EXPOSITION MARCOVILLE à la MAJOR
Avec Daniele Calisti - mardi 27 janvier

Merci aux courageux qui ont bravé les intempéries et la grève des taxis pour admirer la féérique exposition Lumières célestes à la Major.
C’est l’occasion pour les visiteurs de s’émerveiller d’un voyage féérique à travers un jardin d’Eden, célébrant la Création et invitant au rêve et à l’émerveillement.
Des œuvres gigantesques qui mettent en scène des milliers de pièces d’art
400 anges en verre transparent, sablé et or, accrochés à la nef


Une forêt d’arbres, de 3m de hauteur allégorie du jardin d’Eden, installée au début de la nef


50 vierges grandeur nature disposées par petits groupes ou seules entre les piliers de la nef



30 000 poissons de verre suspendus devant l’autel de la cathédrale à 10 m de hauteur



Marcoville, pseudonyme de Marc Coville, né en 1939 à Boulogne-Billancourt est un sculpteur français.
Il travaille d’abord en qualité de dessinateur. Puis il se met à son compte, créant des décors et des éléments scénographiques pour le monde du spectacle. Vers la fin des années 70 il abandonne son activité professionnelle pour se consacrer à la création artistique.
Le bois sera son premier champ d’investigation : sculptures taillées dans la masse à la tronçonneuse, mais aussi meubles en trompe l’œil.
Le défi permanent est le moteur de son art.
Ayant abandonné le bois, l’artiste se confronte aux matières les plus diverses avec une prédilection pour les matériaux de récupération.
Ses premières créations datent des années 70. Son travail mêle valorisation des matériaux destinés au rebut et poésie. Depuis les années 1980, il se consacre au verre, et en 2020 il commence à créer de grandes structures en fragments de barres de fer.
L’artiste récolte du verre cassé, des vitres brisées, des miroirs abîmés, pour leur offrir une seconde vie.

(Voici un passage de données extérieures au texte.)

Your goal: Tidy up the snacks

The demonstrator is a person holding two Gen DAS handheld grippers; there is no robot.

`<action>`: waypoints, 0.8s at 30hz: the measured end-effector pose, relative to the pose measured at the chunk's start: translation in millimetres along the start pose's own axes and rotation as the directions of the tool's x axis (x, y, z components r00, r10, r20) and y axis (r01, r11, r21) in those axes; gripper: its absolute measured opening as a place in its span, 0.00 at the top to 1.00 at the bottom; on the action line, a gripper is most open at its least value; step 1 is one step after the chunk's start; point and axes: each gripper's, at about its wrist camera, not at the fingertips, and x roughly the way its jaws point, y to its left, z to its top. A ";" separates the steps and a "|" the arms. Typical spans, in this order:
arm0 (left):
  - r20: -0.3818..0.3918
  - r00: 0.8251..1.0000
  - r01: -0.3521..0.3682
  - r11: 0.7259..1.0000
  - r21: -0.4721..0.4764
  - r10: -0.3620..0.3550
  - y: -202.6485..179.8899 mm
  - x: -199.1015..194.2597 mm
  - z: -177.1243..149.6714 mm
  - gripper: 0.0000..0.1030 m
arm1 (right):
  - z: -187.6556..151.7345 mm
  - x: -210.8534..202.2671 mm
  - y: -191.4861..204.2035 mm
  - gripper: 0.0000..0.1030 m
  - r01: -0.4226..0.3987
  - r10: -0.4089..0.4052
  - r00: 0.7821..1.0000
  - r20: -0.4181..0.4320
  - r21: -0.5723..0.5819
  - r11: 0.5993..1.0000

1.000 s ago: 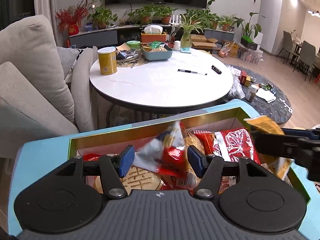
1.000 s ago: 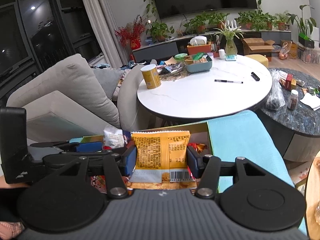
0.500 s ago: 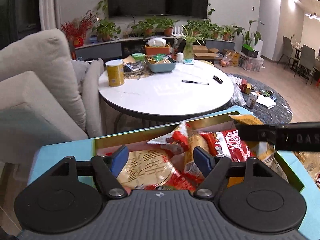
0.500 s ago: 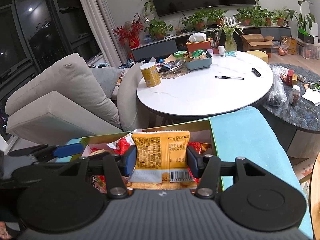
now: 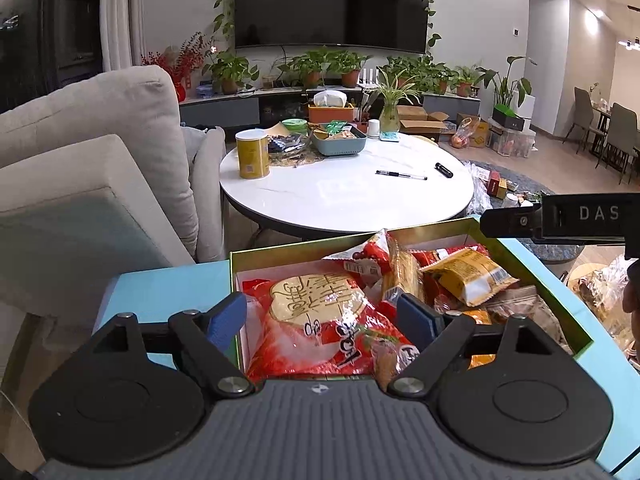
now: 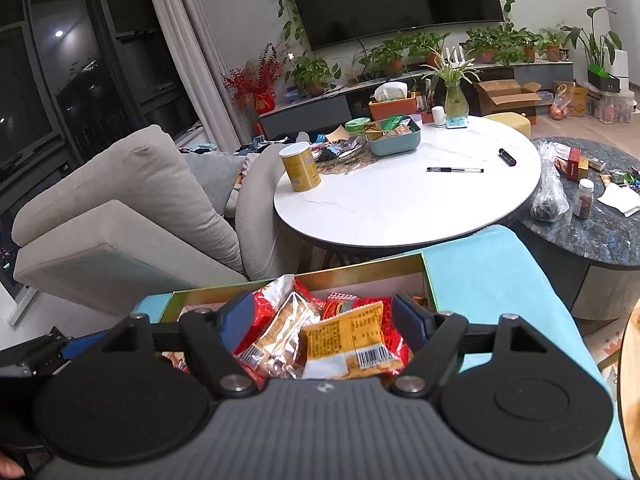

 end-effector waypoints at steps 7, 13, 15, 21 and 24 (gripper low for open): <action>0.024 1.000 0.010 1.000 -0.016 -0.010 -4.7 -28.3 -6.4 0.16 | -7.2 -26.2 9.3 0.16 -0.016 0.016 1.000 0.005 0.000 1.000; 0.062 0.998 -0.009 1.000 -0.018 0.010 -11.0 -60.8 -12.4 0.14 | -18.1 -54.7 16.9 0.16 -0.031 0.031 0.999 0.017 0.006 1.000; 0.068 0.998 -0.011 1.000 -0.023 0.013 -12.6 -70.3 -14.4 0.14 | -22.1 -62.7 21.0 0.16 -0.034 0.034 0.999 0.016 -0.001 0.999; 0.075 0.997 -0.035 0.999 -0.009 0.035 -21.5 -97.8 -25.4 0.02 | -34.4 -85.4 26.3 0.16 -0.045 0.045 0.999 0.025 -0.005 0.999; 0.079 0.995 -0.054 0.999 -0.001 0.053 -27.3 -110.8 -32.2 0.01 | -42.7 -96.2 27.9 0.16 -0.048 0.048 0.999 0.024 -0.006 0.999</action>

Marcoville met alors au point une technique très personnelle du travail du verre en le brisant, le rayant, le sablant, le rouillant, le coloriant, le peignant, l'empilant et le collant. Ainsi prennent forme des arbres monumentaux, bananiers et baobabs, des bancs de milliers de poissons (tous fabriqués à la main), des énigmatiques geishas, des tribus, des "Nanas" suspendues ou grimpant sur des cordes, des "Cancans" aux couleurs acidulées et chatoyantes, etc.
« Je pourrais acheter du verre neuf, mais j’aime chercher les choses fichues et les remettre dans le circuit », confie-t-il. Son geste à la fois poétique et militant redonne de la valeur à ce que l’on croit perdu et sans valeur.
Il cisèle, colore et empile le verre pour créer ses œuvres. Ses compositions, aux inspirations multiples, mêlent nature, spiritualité et imaginaire.
Dans Lumières célestes, tout part du verre recyclé. Les fragments se transforment en matière de lumière : polis, sablés, assemblés, ils reflètent et diffusent la clarté naturelle de l’une des plus grandes cathédrales de France.



Mais au-delà de la beauté, Marcoville adresse un message écologique fort. Dans une société où tout se jette, il prouve que la création peut s’appuyer sur l’existant. Chaque sculpture raconte une renaissance, une réparation, un refus du gaspillage. Ici, l’art devient un acte durable, une façon de transformer la matière sans la détruire, en lui donnant une seconde vie, en l’érigeant en œuvre.